**TASK DESCRIPTION**
The reply must be the number of lines in the following material that include the word "both", and nothing more.

**SUPPLIED ENTRIES**
------------------------------------------------------------------------

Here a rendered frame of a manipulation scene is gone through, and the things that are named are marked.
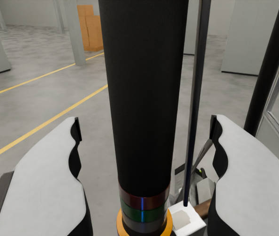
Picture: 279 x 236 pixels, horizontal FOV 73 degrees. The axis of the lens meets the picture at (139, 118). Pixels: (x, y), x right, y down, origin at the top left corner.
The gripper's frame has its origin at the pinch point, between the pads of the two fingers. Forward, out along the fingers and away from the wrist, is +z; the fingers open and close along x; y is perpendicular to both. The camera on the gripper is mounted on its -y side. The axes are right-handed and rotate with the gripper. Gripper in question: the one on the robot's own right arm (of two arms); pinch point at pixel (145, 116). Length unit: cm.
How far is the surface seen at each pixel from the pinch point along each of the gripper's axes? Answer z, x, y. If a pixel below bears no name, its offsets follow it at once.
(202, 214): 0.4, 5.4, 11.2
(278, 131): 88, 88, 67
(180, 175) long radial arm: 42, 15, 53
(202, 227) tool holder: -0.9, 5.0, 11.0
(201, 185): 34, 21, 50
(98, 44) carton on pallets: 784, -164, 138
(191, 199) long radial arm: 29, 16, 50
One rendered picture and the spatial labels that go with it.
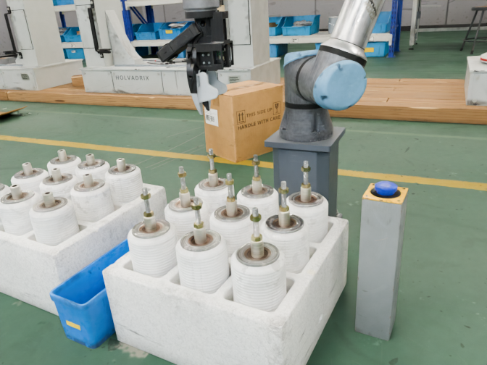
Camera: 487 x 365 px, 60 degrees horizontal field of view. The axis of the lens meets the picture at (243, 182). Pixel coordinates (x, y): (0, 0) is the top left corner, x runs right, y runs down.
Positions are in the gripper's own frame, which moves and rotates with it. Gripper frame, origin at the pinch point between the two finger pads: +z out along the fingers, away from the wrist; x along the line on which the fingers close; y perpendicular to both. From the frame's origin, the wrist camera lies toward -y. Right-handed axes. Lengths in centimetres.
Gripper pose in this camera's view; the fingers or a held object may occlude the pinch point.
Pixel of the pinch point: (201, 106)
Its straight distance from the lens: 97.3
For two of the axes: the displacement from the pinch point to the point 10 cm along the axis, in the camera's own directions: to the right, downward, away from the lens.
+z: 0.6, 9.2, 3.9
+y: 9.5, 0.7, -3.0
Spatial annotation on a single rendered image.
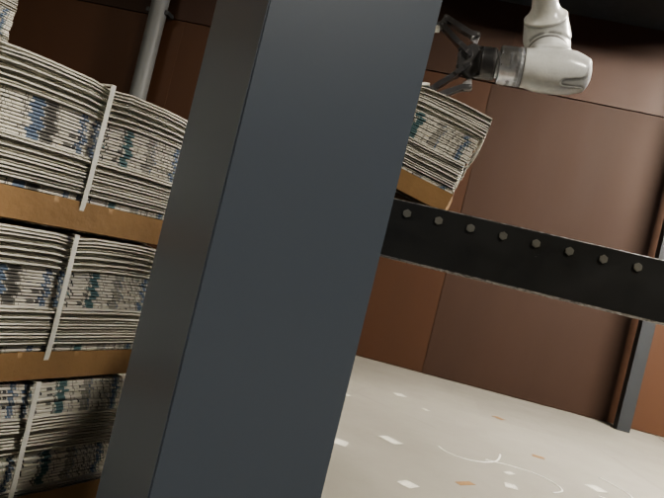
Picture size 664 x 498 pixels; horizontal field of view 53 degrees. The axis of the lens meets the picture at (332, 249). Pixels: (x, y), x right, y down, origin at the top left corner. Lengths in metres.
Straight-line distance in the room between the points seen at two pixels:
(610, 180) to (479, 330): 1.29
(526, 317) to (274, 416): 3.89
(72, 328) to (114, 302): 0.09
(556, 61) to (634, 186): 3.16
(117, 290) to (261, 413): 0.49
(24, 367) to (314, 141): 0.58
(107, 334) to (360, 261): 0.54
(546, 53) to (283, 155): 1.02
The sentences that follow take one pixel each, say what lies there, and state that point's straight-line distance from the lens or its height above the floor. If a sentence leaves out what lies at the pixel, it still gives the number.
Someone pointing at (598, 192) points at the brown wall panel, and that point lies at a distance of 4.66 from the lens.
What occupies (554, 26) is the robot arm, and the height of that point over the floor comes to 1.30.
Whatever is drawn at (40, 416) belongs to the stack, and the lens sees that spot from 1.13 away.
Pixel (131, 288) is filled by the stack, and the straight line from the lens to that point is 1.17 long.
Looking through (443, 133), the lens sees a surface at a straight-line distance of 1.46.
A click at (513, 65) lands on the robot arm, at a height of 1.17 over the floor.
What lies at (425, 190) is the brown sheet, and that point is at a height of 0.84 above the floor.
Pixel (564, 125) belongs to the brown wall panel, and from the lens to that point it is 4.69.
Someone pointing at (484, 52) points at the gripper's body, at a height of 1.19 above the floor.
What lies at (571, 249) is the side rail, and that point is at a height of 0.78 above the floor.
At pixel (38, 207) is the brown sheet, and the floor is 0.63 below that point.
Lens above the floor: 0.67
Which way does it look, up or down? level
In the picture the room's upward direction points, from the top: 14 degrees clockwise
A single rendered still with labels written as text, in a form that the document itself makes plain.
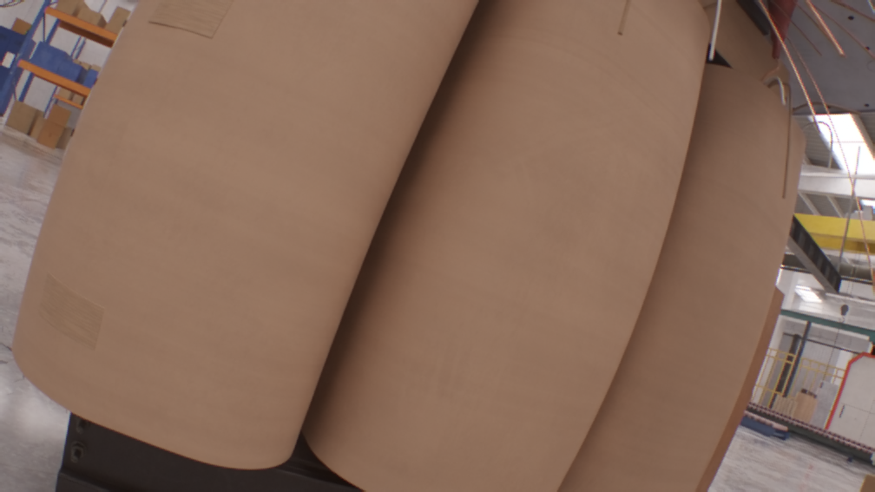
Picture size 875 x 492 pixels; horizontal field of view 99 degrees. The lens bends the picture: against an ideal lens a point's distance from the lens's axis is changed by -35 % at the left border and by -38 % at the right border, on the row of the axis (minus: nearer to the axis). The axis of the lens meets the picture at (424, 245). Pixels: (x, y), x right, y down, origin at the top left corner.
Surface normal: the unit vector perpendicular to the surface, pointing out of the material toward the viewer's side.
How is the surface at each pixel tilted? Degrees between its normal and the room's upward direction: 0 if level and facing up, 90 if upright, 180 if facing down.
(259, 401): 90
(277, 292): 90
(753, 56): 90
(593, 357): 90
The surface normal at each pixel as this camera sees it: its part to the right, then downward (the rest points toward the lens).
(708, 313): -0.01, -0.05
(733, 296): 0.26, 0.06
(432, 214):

------------------------------------------------------------------------

**TASK SOLUTION**
2